The Relationship between Structure and Subject: Sociology's Fundamental Tension

One of the most fundamental debates in sociology is whether the individual determines society or society determines the individual. This debate is known as the “Structure-Subject Tension”. StructureSocial institutions, economic relations, cultural norms, political order. Subject The will, experience, decisions, actions of the individual.

The academic approach says this.

The individual is shaped by the social structure

But the individual also has the capacity to transform the structure. This bidirectional relationship shows that individual experience is not detached from the social context.

The Shaping of Individual Experience by Class Position

The life course of the individual is largely determined by class position. Class position is not only an economic category, but also a cultural, political and emotional positioning. How class position affects the individual.

Which values to converge towards
What injustices you will see
Which forms of struggle to be sensitive to
Which communities to connect with

It determines what risks they are willing to take. Individual experience must therefore be read through the class structure.

Cultural Habitus. The Worlds Internalized by the Individual Pierre Bourdieu's concept of “Habitus” refers to the internalized tendencies that determine the behavior of the individual. Habitus.

Family
Social environment
Cultural practices
Education

It is an “inner world” inherited from life experiences. This inner world determines how the individual approaches the struggle.

Political Socialization. The Individual's Acquaintance with Struggle. The individual is not born with political values and sensitivities to struggle; he or she learns them.

Political socialization is fed by the following sources:

Family
School
Communities
Media
Circle of friends
Social events.

This process explains why an individual turns to struggle in a particular period.

Life Events and Breaking Moments: Turning Points in Individual History. In every individual's life, there are turning points that lead them down a particular path. These breaking moments.
An experience of injustice
One loss
An encounter
A social event
A period of repression
It can be a moment of solidarity. These moments deepen the individual's relationship with social struggle.

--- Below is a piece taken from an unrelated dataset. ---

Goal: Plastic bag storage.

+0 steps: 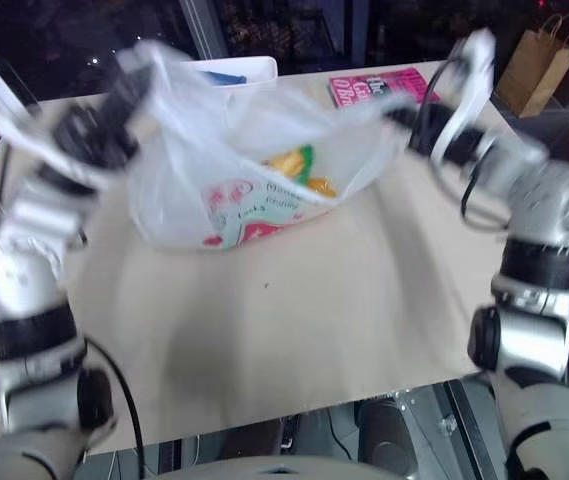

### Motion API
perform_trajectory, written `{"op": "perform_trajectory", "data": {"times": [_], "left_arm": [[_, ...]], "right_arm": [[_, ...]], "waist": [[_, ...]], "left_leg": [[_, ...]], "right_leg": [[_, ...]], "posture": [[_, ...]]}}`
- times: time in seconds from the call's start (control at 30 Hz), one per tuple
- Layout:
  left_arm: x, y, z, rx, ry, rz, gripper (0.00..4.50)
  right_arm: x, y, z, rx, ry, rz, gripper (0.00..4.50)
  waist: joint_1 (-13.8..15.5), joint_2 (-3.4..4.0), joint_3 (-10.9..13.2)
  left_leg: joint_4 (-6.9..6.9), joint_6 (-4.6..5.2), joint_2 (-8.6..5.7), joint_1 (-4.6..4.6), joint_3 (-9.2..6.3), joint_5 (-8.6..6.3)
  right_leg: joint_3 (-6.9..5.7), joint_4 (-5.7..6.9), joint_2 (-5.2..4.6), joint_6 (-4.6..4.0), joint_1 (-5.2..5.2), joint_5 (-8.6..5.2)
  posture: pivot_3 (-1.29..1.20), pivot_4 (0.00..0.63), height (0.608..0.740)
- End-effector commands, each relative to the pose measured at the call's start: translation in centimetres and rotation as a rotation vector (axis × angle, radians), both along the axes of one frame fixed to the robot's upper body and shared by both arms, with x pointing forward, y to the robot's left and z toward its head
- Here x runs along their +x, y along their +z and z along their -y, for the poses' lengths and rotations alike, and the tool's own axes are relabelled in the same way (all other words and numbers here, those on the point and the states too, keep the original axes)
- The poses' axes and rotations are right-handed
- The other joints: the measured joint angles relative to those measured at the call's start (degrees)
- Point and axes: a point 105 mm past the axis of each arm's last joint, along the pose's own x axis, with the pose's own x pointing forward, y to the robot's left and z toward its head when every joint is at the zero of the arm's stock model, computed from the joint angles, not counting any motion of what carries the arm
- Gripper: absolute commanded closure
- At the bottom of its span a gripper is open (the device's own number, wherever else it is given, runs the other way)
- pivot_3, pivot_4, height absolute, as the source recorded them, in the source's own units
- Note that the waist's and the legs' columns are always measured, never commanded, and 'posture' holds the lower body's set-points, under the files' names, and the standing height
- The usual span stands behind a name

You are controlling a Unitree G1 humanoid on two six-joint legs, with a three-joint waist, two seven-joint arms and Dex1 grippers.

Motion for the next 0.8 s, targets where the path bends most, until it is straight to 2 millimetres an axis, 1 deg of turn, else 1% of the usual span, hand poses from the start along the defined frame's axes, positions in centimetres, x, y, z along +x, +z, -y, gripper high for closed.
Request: {"op": "perform_trajectory", "data": {"times": [0.03,0.07,0.1,0.17,0.2,0.27,0.3,0.37,0.4,0.47,0.53,0.57,0.6,0.67,0.7,0.73,0.77,0.8], "left_arm": [[0.3,5.7,-5.1,-0.12,0.185,0.149,4.5],[0.5,6.6,-5.6,-0.124,0.213,0.171,4.5],[0.7,7.1,-6.0,-0.119,0.23,0.186,4.5],[1.2,7.0,-6.1,-0.101,0.227,0.184,4.5],[1.9,6.1,-5.8,-0.057,0.239,0.163,4.5],[3.4,3.2,-5.0,0.023,0.244,0.089,4.5],[4.0,1.5,-4.5,0.064,0.245,0.051,4.5],[4.4,-1.5,-3.7,0.122,0.232,-0.009,4.5],[4.5,-2.5,-3.5,0.141,0.229,-0.026,4.5],[4.4,-4.5,-3.4,0.152,0.224,-0.072,4.5],[4.2,-5.5,-3.3,0.16,0.212,-0.095,4.5],[4.0,-5.9,-3.3,0.167,0.211,-0.103,4.5],[3.8,-6.5,-3.5,0.17,0.215,-0.119,4.25],[3.5,-7.4,-4.1,0.177,0.227,-0.149,3.8],[3.3,-7.9,-4.4,0.184,0.237,-0.164,3.29],[3.0,-8.5,-4.9,0.188,0.241,-0.184,2.78],[2.7,-8.9,-5.2,0.193,0.241,-0.199,2.33],[2.3,-9.2,-5.3,0.195,0.229,-0.214,2.01]], "right_arm": [[-0.5,4.3,2.2,0.162,0.001,0.069,4.43],[-0.4,4.7,2.4,0.174,0.004,0.072,4.43],[-0.3,4.7,2.3,0.171,0.006,0.072,4.43],[0.0,4.1,2.1,0.145,0.005,0.059,4.43],[0.3,3.1,1.8,0.113,-0.004,0.036,4.43],[0.9,1.0,1.4,0.054,-0.027,-0.012,4.43],[1.0,0.4,1.3,0.037,-0.035,-0.023,4.43],[1.1,-0.4,1.3,0.023,-0.044,-0.038,4.43],[1.1,-0.6,1.4,0.019,-0.047,-0.042,4.43],[0.7,-1.0,1.3,-0.004,-0.033,-0.046,3.92],[0.2,-1.2,1.2,-0.023,-0.007,-0.044,3.19],[-0.2,-1.3,1.0,-0.035,0.022,-0.039,2.73],[-1.4,-1.7,0.7,-0.062,0.089,-0.024,2.23],[-3.4,-2.7,0.3,-0.13,0.194,-0.006,1.43],[-4.4,-3.6,0.2,-0.179,0.242,-0.006,0.83],[-5.5,-4.8,0.3,-0.243,0.289,-0.017,0.36],[-6.3,-5.8,0.5,-0.292,0.319,-0.032,0.01],[-6.5,-6.7,1.0,-0.326,0.313,-0.053,0.0]], "waist": [[-0.1,-0.02,0.0],[-0.2,-0.02,0.0],[-0.4,-0.02,0.0],[-0.7,-0.01,0.0],[-0.8,-0.01,0.0],[-1.1,0.0,0.0],[-1.4,0.01,-0.1],[-1.7,0.03,-0.1],[-1.9,0.04,0.0],[-2.1,0.02,0.0],[-2.0,0.01,0.0],[-2.0,0.01,0.0],[-1.9,0.01,0.0],[-1.6,0.01,0.0],[-1.6,0.01,0.0],[-1.5,0.01,0.0],[-1.4,0.01,0.0],[-1.2,0.0,0.0]], "left_leg": [[-0.16,-0.01,0.0,0.0,0.02,0.0],[-0.18,-0.01,-0.01,-0.09,0.05,-0.01],[-0.25,0.0,-0.02,-0.12,0.09,-0.01],[-0.23,0.13,-0.07,-0.43,0.19,-0.08],[-0.22,0.19,-0.14,-0.63,0.32,-0.11],[-0.2,0.22,-0.16,-0.73,0.34,-0.12],[-0.2,0.22,-0.17,-0.72,0.35,-0.13],[-0.19,0.22,-0.14,-0.73,0.33,-0.13],[-0.21,0.22,-0.14,-0.74,0.29,-0.13],[-0.18,0.22,-0.14,-0.76,0.31,-0.13],[-0.06,0.22,-0.14,-0.89,0.34,-0.13],[-0.06,0.21,-0.13,-0.88,0.32,-0.12],[-0.02,0.21,-0.13,-0.86,0.33,-0.12],[-0.01,0.22,-0.13,-0.84,0.33,-0.13],[-0.01,0.24,-0.14,-0.8,0.34,-0.14],[0.0,0.25,-0.14,-0.8,0.36,-0.14],[0.04,0.25,-0.15,-0.81,0.35,-0.15],[0.04,0.27,-0.15,-0.81,0.34,-0.15]], "right_leg": [[-0.08,-0.15,0.0,-0.01,0.03,-0.02],[-0.12,-0.21,0.0,-0.01,-0.02,-0.02],[-0.11,-0.13,-0.01,-0.01,-0.04,-0.02],[-0.13,-0.08,-0.16,0.0,-0.43,-0.01],[-0.17,-0.03,-0.34,0.0,-0.75,-0.01],[-0.6,-0.07,-0.55,0.01,-0.85,-0.01],[-0.73,-0.05,-0.61,0.01,-0.85,-0.01],[-0.86,-0.02,-0.73,0.01,-0.86,-0.01],[-0.9,-0.03,-0.75,0.01,-0.87,-0.01],[-0.89,0.03,-0.8,0.01,-0.92,-0.01],[-0.84,0.07,-0.82,0.02,-1.13,0.0],[-0.85,0.08,-0.81,0.01,-1.13,0.0],[-0.84,0.13,-0.82,0.01,-1.12,0.0],[-0.84,0.14,-0.83,0.01,-1.09,0.0],[-0.83,0.12,-0.83,0.02,-1.04,0.0],[-0.83,0.12,-0.83,0.02,-1.04,0.0],[-0.83,0.13,-0.84,0.02,-1.04,0.0],[-0.85,0.12,-0.84,0.02,-1.01,0.0]], "posture": [[0.0,0.15,0.74],[0.0,0.15,0.74],[0.0,0.15,0.74],[0.0,0.15,0.74],[0.0,0.15,0.74],[0.0,0.15,0.74],[0.0,0.15,0.74],[0.0,0.15,0.74],[0.0,0.15,0.74],[0.0,0.15,0.74],[0.0,0.15,0.74],[0.0,0.15,0.74],[0.0,0.15,0.74],[0.0,0.15,0.74],[0.0,0.15,0.74],[0.0,0.15,0.74],[0.0,0.15,0.74],[0.0,0.15,0.74]]}}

Individual Agency. Capacity to Act within the Structure. The individual, although shaped by the social structure, is not entirely passive. The individual has agency, that is, the capacity to make his or her own decisions and take action.

Agency.
Personal values
Ethical principles
Experiences
Emotional reactions
It feeds on social bonds.

Individual experience can therefore play an active role in social struggle.

The Contribution of Individual Experience to Collective Struggle

Social struggle is strengthened when the individual brings his or her experience into a collective context. Individual experience contributes to collective struggle in the following ways.

Testimony
Information
Emotional energy
Ethical stance
Solidarity
Ability to organize.

These contributions make it possible to understand the place of the individual in the social structure.

The individual is neither completely determined nor completely free.

The main conclusion of this section is

1. The individual is shaped by the social structure

2. But the individual also has the capacity to transform the structure.

This two-way relationship is critical to understanding the place of individual experience in social struggle.